What the task requires ▸ Begin at the line containing "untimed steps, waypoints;" in the entries below and end at the line containing "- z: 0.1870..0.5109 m"; transcribe that range exactly and nothing outside it.

----- Data supplied -----

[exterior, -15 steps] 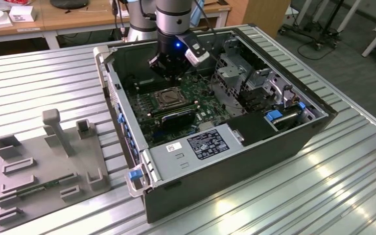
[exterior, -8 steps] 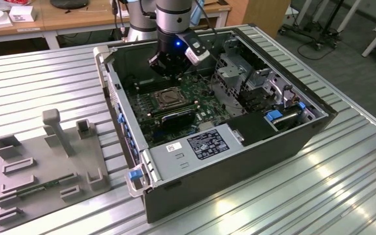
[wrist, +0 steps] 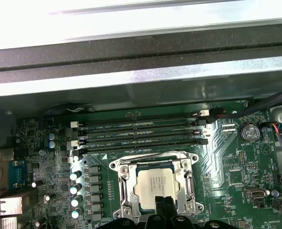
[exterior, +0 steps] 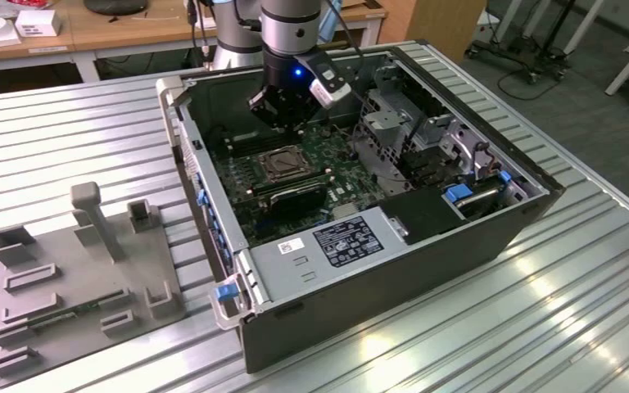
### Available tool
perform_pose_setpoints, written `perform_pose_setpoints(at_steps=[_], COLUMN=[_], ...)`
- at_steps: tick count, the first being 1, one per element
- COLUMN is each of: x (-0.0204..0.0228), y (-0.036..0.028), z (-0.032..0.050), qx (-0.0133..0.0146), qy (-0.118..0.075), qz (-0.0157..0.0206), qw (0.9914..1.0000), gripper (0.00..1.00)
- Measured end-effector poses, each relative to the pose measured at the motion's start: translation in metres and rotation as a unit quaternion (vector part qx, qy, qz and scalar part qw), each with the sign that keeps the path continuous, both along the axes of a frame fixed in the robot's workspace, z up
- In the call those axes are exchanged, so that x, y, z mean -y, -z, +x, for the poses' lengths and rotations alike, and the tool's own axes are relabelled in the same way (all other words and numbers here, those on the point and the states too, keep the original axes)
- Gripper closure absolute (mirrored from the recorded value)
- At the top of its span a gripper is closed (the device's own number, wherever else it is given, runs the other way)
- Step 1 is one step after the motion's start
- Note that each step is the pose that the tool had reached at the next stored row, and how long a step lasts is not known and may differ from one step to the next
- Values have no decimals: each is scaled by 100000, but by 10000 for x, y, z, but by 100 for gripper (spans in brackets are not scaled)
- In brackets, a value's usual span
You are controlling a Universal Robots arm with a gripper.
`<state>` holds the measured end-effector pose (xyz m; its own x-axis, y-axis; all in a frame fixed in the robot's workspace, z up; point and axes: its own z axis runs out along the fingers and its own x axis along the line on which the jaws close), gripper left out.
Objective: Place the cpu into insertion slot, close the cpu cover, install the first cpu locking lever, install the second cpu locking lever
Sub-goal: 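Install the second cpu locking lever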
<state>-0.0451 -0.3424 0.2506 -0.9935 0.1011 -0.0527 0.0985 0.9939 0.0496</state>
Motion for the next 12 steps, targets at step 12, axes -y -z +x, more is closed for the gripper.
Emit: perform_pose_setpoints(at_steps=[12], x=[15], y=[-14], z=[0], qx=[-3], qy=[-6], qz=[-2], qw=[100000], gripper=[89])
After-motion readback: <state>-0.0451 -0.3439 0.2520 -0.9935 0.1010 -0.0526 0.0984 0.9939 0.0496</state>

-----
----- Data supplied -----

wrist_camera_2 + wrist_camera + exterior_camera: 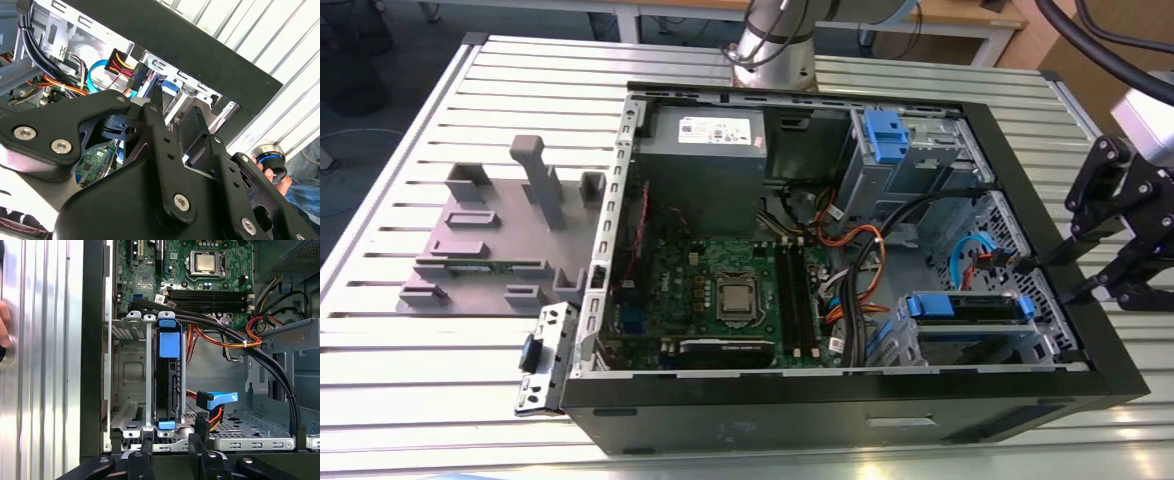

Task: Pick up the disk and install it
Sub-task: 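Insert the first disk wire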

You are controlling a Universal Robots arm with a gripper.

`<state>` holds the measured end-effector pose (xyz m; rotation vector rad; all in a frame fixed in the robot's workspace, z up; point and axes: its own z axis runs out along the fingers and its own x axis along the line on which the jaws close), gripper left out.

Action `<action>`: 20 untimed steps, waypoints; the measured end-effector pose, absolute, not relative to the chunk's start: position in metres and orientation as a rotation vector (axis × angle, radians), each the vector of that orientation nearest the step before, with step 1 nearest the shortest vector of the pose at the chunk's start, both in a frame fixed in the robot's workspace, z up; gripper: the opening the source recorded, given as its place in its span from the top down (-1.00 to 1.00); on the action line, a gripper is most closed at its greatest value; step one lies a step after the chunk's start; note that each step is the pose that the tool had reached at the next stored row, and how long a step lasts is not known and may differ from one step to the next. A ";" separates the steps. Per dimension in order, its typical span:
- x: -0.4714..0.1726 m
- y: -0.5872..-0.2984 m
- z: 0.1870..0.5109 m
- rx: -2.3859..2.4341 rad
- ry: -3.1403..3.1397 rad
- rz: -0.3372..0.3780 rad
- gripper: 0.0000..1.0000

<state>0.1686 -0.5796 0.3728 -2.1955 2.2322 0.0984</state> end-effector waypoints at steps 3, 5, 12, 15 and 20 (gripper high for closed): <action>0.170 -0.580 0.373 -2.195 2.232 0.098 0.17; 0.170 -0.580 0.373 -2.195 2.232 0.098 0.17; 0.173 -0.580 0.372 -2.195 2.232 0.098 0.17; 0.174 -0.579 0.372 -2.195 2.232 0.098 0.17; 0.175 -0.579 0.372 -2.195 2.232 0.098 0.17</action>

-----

Worked solution ▸
Action `<action>`: 20 untimed steps, waypoints; the measured end-effector pose, absolute, not relative to the chunk's start: position in metres and orientation as a rotation vector (axis × angle, radians), each the vector of that orientation nearest the step before, with step 1 nearest the shortest vector of the pose at the chunk's start, both in a frame fixed in the robot's workspace, z up; gripper: the opening the source recorded, given as its place in its span from the top down (-1.00 to 1.00); on the action line, a gripper is most closed at its greatest value; step one lies a step after the chunk's start; note that each step is the pose that the tool had reached at the next stored row, and how long a step lasts is not known and may differ from one step to the next. A ";" separates the steps. Per dimension in order, its typical span:
- x: -0.4714..0.1726 m
- y: -0.5872..-0.2984 m
- z: 0.1870..0.5109 m

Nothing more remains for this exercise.